Court Opinion

ID: 7282920
Source: CourtListenerOpinion
Date Created: 2022-07-25 20:20:58.521239+00
Date Added: 2024-06-11T16:19:04.284192
License: Public Domain

Per Curiam.
The commissioner awarded for temporary disability, but refused to award for permanent disability. On appeal to the *179Common Pleas, that court, acting under the amendment of 1921 to paragraph 19 of the act (see Pamph. L. 1921, at pp. 734, 735), considered the evidence taken before the commissioner, reweighed it, concluded that permanent disability had been shown, and made award accordingly. The matter is now before us on certiorari.
Two points are made — the first is that the Pleas had no jurisdiction to reverse the findings of fact of the commissioner, based on the same evidence.

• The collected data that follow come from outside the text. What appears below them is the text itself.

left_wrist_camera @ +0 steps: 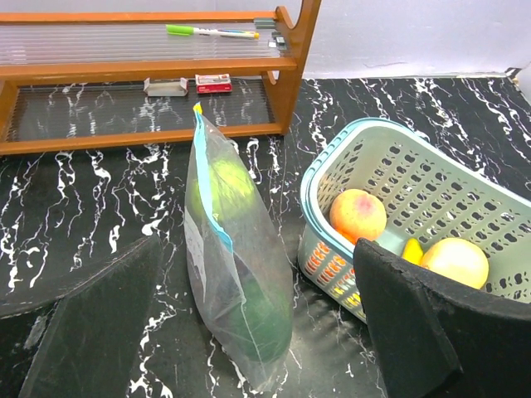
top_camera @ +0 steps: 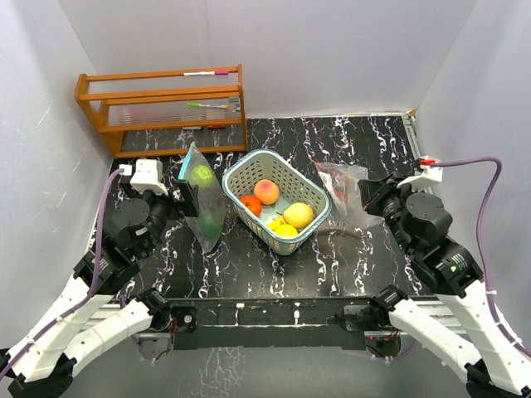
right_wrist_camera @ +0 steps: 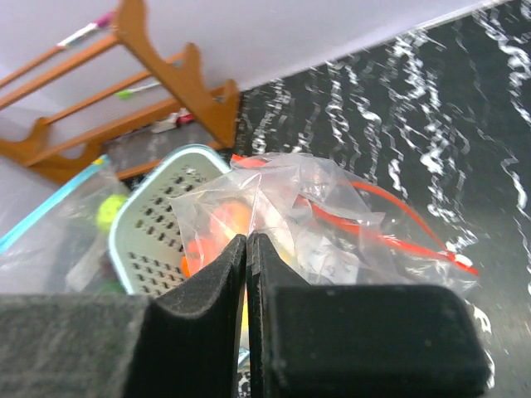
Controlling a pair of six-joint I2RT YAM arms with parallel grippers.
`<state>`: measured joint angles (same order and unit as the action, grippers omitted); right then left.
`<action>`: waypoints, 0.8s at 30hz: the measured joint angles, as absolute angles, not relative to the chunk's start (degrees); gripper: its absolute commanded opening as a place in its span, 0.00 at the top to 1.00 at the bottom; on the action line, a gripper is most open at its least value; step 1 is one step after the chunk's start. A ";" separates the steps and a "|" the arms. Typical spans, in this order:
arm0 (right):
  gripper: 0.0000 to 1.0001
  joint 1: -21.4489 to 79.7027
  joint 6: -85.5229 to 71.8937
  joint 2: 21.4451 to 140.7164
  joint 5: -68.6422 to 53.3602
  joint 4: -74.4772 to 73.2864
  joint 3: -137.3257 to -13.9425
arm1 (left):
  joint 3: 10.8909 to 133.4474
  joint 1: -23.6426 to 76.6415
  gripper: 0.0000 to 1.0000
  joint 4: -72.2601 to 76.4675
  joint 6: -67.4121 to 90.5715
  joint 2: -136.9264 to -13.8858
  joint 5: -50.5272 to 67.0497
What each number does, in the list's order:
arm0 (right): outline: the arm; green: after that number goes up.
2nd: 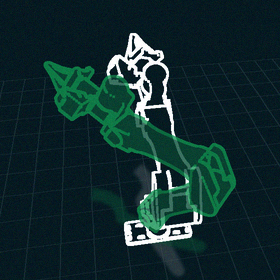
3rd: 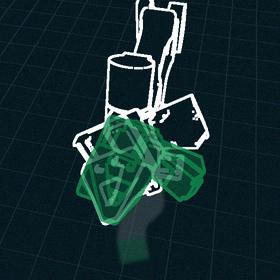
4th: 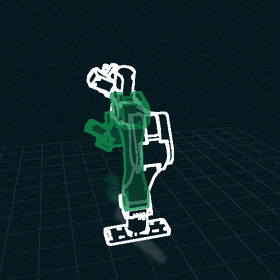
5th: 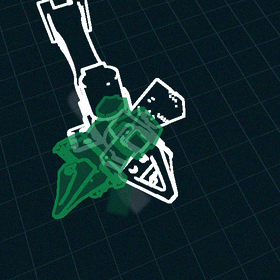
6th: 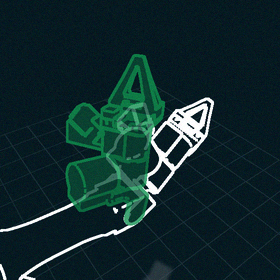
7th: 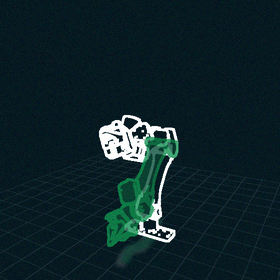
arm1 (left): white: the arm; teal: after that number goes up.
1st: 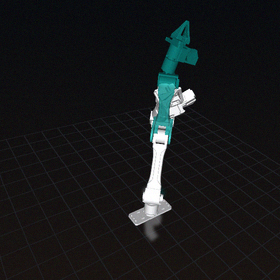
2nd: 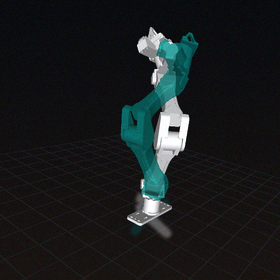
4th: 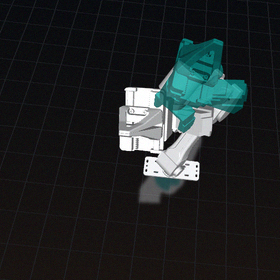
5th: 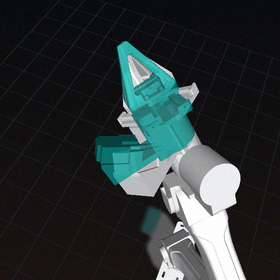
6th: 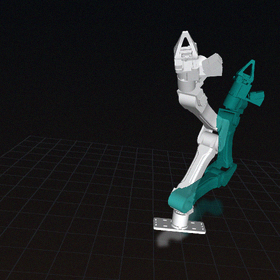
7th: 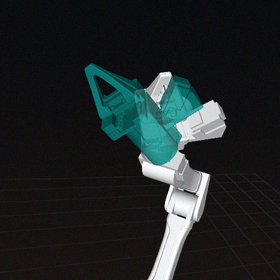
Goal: Place the food in the zip-top bag and seal the zipper
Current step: Pick up the zipper food storage bag at the center of the board, then open the zipper of the food storage bag.
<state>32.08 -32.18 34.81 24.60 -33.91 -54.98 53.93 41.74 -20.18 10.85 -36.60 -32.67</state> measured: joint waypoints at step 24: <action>0.92 32.08 -32.84 43.88 -18.90 -8.62 -63.64 | 35.59 41.71 0.03 -9.96 18.76 -30.04 -19.92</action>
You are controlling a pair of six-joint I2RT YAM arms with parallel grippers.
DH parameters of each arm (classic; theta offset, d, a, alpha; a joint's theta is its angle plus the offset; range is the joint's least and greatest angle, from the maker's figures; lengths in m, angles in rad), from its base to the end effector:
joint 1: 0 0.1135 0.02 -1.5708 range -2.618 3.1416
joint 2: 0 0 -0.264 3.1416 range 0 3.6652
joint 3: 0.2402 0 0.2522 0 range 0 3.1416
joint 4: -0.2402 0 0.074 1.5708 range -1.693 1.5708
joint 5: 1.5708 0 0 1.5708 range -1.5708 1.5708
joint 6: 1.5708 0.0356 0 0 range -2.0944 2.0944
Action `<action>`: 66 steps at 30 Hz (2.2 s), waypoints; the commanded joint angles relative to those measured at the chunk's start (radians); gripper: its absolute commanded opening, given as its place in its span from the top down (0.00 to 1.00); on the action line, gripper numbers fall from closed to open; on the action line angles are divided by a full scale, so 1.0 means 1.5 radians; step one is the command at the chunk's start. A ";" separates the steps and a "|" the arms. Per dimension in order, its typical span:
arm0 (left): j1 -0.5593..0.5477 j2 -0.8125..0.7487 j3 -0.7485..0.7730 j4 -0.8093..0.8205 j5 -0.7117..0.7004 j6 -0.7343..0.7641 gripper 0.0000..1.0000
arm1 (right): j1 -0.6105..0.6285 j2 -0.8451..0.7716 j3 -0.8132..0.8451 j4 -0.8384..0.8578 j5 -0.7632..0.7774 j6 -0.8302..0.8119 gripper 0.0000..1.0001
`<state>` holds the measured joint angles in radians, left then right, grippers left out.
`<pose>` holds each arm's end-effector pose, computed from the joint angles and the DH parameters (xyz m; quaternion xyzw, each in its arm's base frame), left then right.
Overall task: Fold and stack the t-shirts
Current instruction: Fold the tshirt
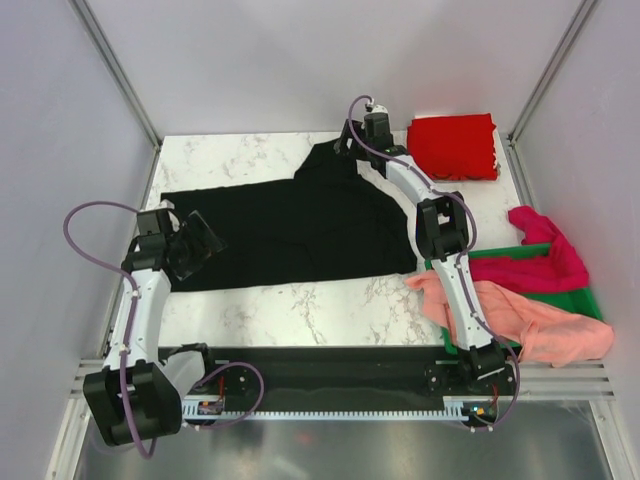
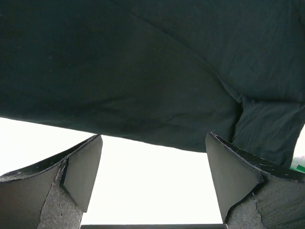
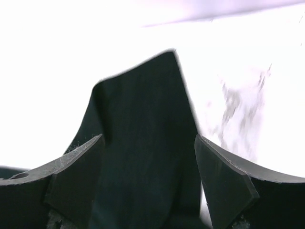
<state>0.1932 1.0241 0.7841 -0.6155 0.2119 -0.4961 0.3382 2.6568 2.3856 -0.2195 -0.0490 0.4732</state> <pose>0.2039 0.0323 0.2569 -0.2799 0.8892 -0.1504 0.3292 0.5676 0.2015 0.1771 0.0453 0.8563 0.2222 0.4640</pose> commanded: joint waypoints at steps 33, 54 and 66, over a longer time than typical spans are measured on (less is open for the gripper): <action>-0.080 0.023 0.011 0.025 -0.090 0.021 0.05 | 0.001 0.181 0.122 0.141 -0.029 0.123 0.97; 0.105 0.758 0.716 0.034 -0.193 -0.018 0.22 | -0.034 0.081 -0.070 0.367 -0.135 0.177 1.00; 0.121 0.903 0.840 -0.014 -0.246 -0.025 0.36 | -0.038 0.089 -0.073 0.384 -0.148 0.201 1.00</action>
<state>0.3611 2.3764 2.0266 -0.6052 -0.1066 -0.5362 0.2848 2.8304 2.2742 0.3290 -0.2508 0.7555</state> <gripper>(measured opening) 0.650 0.012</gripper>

But we think it was the very object of the amendment of 1921 to give the Pleas jurisdiction to review the findings of fact on a written transcript of the testimony, and determine the merits of the controversy. Jayson v. Pennsylvania Railroad Co., 3 N. J. Adv. R. 199; Charlock v. Kellogg Co., 4 N. J. Mis. R. 260.
The other point is that, assuming the jurisdiction of the pleas to reverse the finding of fact, there was no evidence to support such reversal. It is doubtless true that the petitioner was suffering from venereal disease and its resultants, but on the evidence the court below was entitled to find that the disease was more or less dormant until wakened by the accident; which in such case may be said to have caused the injury in a legal sense. Atchison v. Colgate & Co., 3 N. J. Mis. R. 451; Lundy v. George Brown & Co., 93 N. J. L. 107, 110; Winter v. Atkinson Frizzells Co., 88 Id. 401; Voorhees v. Smith Schoonmaker Co., 86 Id. 501.
The judgment of the Common Pleas will be affirmed.